Demonstrated that natural selection can drive identical genetic solutions in response to identical challenges, even across vast evolutionary distances.

Why this matters now

This study showed convergence in a single trait (echolocation); the new terrestrialization study extends the principle to an entire lifestyle transition across 11 lineages.

November 2020 – April 2023

Zoonomia Consortium Mammalian Genome Comparison (2020-2023)
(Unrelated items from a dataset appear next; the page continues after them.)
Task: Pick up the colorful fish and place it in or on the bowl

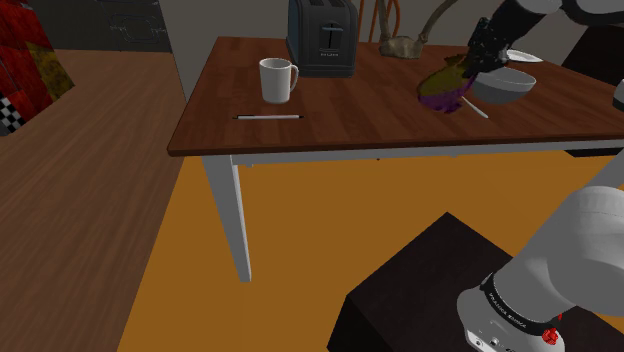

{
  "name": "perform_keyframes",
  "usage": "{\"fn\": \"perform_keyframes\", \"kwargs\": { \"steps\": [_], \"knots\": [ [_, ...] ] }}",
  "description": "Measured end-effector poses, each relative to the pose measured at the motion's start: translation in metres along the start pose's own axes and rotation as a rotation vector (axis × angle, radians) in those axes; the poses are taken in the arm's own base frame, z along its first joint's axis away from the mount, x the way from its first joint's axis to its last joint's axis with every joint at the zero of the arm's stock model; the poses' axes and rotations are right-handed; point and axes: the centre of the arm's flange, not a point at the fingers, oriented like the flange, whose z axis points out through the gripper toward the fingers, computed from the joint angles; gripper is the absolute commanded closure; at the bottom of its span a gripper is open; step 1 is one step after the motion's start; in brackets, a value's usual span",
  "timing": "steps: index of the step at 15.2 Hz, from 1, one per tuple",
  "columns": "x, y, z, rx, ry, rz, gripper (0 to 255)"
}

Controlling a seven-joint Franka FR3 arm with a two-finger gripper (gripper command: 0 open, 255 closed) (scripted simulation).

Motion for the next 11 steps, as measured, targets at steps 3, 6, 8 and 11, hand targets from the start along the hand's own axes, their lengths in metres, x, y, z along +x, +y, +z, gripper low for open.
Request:
{"fn": "perform_keyframes", "kwargs": {
  "steps": [3, 6, 8, 11],
  "knots": [
    [0.002, 0.006, -0.015, 0.0, 0.0, 0.0, 255],
    [0.003, 0.013, -0.028, 0.0, 0.0, 0.0, 255],
    [0.001, 0.019, -0.038, 0.0, 0.0, 0.0, 255],
    [0.003, 0.026, -0.053, 0.0, 0.0, 0.0, 255]
  ]
}}
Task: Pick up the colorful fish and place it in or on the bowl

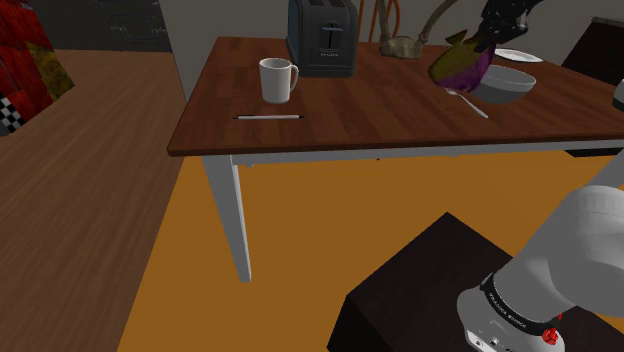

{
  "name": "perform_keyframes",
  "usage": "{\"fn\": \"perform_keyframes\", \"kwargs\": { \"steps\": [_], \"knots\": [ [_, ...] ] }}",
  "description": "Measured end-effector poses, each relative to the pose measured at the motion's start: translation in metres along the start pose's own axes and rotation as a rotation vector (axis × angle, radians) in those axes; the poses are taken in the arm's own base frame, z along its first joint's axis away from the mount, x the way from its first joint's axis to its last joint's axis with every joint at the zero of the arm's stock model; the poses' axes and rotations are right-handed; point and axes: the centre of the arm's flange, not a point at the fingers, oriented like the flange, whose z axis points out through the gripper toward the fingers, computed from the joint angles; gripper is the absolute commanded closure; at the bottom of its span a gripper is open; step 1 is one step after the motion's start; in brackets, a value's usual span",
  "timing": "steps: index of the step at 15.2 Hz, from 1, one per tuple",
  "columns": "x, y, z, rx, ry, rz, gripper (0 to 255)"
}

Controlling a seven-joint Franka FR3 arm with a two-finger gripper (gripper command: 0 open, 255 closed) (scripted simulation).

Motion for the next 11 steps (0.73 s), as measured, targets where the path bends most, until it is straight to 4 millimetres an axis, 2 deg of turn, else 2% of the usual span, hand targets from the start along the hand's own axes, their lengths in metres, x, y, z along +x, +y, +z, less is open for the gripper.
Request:
{"fn": "perform_keyframes", "kwargs": {
  "steps": [1, 3, 11],
  "knots": [
    [0.0, 0.002, -0.002, 0.0, 0.0, 0.0, 255],
    [-0.012, 0.011, -0.001, 0.0, 0.0, 0.0, 255],
    [-0.1, 0.059, 0.014, 0.001, 0.001, 0.001, 255]
  ]
}}
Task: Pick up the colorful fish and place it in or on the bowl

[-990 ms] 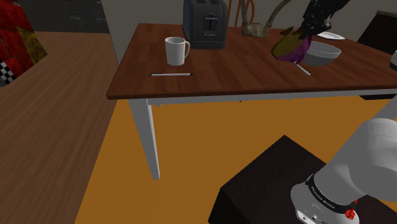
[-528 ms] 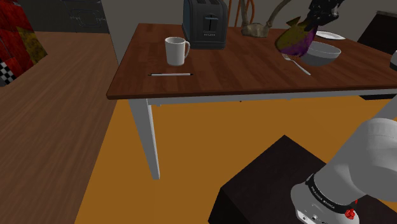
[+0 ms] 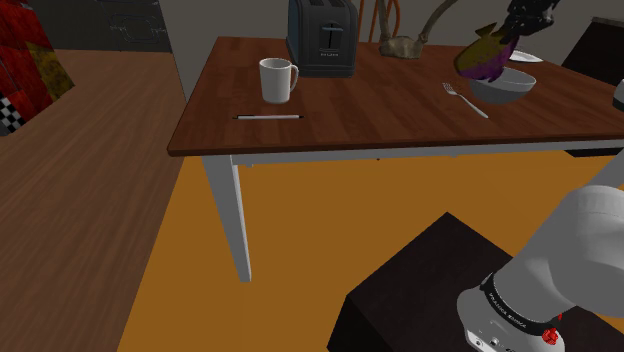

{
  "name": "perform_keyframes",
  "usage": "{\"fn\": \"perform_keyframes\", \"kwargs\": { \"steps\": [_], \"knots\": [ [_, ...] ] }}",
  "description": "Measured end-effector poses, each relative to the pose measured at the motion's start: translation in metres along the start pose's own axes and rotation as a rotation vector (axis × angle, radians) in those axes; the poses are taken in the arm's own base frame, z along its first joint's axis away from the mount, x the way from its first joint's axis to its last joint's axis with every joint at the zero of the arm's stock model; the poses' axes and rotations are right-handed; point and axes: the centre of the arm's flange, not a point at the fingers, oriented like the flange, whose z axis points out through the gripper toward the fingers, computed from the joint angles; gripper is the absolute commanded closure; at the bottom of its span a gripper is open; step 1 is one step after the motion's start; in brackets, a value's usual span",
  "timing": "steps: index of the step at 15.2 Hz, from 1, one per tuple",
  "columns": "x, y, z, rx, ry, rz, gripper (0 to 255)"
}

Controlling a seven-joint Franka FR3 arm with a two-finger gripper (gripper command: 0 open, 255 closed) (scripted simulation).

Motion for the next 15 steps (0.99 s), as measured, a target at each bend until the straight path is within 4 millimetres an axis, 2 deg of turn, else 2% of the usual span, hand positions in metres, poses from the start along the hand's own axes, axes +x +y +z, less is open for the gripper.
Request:
{"fn": "perform_keyframes", "kwargs": {
  "steps": [15],
  "knots": [
    [-0.171, 0.095, 0.032, 0.001, 0.001, 0.0, 255]
  ]
}}
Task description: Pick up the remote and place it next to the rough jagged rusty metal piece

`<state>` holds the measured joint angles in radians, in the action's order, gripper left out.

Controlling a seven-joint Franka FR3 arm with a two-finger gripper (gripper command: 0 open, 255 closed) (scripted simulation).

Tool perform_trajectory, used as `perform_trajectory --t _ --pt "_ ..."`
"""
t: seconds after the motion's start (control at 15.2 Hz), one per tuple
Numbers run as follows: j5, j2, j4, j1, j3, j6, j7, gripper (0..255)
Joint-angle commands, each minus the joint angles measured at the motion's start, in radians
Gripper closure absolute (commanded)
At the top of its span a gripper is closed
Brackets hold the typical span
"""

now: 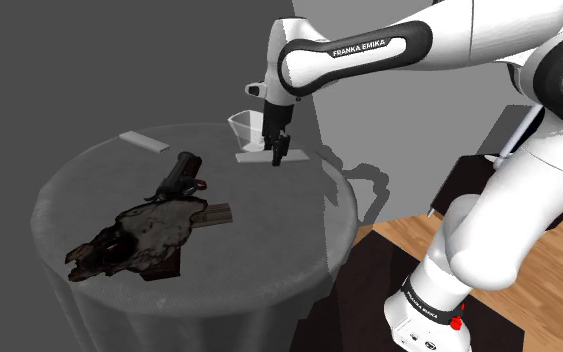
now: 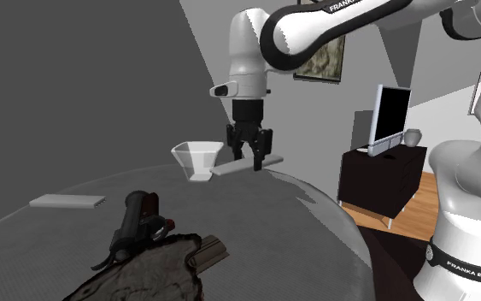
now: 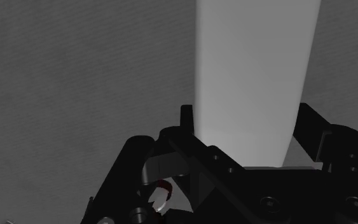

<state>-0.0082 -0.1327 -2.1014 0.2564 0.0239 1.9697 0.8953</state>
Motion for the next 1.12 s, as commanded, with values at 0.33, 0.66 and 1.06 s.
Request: perform_trajectory --t 0.33,0.66,1.06 --pt "0.023 -0.075 -0.079 0.073 0.096 0.005 -0.159 255" --pt "0.044 -0.095 -0.096 0.127 0.171 0.002 -0.278 255" --pt "0.063 -0.082 -0.090 0.189 0.264 0.011 -0.423 255"
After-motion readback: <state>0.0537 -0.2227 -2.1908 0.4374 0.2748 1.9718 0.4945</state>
An international consortium sequenced and compared 240 mammalian genomes, representing more than 80% of mammalian families. The project identified that at least 10% of the human genome is conserved across all mammals, pinpointed regions associated with exceptional traits like hibernation, and linked mutations to human diseases.

Then

Created a publicly available resource enabling researchers to identify conserved and rapidly evolving genomic regions.

Now

Established comparative genomics at scale as a standard tool for understanding evolutionary constraints and adaptations.

Why this matters now

Zoonomia compared mammals; the new study expands comparative genomics to span 21 animal phyla, enabling detection of convergence across the animal kingdom.

1989

Gould's Wonderful Life and the Contingency Debate (1989)
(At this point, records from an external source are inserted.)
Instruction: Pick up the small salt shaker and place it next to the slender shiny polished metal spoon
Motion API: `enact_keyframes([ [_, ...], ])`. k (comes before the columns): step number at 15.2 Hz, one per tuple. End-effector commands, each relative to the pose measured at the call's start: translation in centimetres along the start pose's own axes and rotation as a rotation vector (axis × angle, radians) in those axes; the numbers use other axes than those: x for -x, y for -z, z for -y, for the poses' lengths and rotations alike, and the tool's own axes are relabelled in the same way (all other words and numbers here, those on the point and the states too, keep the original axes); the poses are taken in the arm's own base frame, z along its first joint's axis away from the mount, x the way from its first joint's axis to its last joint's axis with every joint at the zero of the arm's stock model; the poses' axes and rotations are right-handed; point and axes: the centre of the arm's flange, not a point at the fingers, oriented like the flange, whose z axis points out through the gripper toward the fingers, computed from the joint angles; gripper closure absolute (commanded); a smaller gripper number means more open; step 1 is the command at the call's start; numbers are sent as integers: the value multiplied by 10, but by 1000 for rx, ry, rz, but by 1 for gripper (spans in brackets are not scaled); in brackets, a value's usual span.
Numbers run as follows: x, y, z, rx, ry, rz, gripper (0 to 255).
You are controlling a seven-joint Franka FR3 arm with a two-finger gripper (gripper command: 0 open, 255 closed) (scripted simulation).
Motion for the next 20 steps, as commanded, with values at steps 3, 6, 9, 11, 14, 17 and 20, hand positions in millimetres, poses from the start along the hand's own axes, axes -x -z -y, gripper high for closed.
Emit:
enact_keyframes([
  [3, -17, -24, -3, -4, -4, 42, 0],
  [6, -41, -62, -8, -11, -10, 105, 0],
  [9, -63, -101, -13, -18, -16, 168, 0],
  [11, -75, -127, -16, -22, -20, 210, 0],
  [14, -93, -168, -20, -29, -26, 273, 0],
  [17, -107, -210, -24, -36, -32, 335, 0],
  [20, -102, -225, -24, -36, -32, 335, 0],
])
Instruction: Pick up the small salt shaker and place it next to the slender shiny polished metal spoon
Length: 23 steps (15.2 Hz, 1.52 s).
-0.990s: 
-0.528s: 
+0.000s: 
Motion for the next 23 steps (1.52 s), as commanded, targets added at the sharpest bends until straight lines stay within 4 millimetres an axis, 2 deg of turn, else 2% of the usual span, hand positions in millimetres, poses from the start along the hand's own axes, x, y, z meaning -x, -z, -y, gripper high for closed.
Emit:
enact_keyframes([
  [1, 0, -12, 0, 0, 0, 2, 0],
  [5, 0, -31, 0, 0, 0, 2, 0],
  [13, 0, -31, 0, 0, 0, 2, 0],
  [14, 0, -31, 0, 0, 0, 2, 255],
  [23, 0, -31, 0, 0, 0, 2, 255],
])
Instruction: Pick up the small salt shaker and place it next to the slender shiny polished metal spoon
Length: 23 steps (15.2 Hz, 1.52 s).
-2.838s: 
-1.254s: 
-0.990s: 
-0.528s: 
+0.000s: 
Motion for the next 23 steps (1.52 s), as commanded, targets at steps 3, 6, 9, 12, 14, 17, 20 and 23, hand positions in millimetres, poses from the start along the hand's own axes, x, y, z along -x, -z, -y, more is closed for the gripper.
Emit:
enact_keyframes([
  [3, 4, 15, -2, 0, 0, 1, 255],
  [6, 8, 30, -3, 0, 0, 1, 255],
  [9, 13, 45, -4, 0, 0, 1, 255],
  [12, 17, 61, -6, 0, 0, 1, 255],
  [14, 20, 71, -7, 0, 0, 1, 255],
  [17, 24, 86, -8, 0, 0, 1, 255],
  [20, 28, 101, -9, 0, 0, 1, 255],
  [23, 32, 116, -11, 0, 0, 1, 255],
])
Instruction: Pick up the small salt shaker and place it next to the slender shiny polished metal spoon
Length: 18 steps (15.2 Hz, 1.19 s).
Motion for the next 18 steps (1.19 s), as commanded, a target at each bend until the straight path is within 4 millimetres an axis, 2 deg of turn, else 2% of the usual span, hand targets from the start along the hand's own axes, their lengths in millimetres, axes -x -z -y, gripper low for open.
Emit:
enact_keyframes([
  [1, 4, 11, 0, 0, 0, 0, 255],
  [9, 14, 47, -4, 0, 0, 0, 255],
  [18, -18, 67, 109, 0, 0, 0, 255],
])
Paleontologist Stephen Jay Gould published Wonderful Life, using the bizarre Cambrian fossils of the Burgess Shale to argue that evolution is fundamentally unpredictable. His thought experiment—'replay the tape of life and outcomes would differ every time'—became the central metaphor for evolutionary contingency.

Then

The book became a bestseller and finalist for the Pulitzer Prize, reshaping public understanding of evolution.

Now

Sparked a 35-year scientific debate between contingency and convergence camps that continues today.

Why this matters now

The new study provides the most comprehensive genomic evidence yet for the convergence position, though researchers emphasize that both forces shape evolutionary outcomes.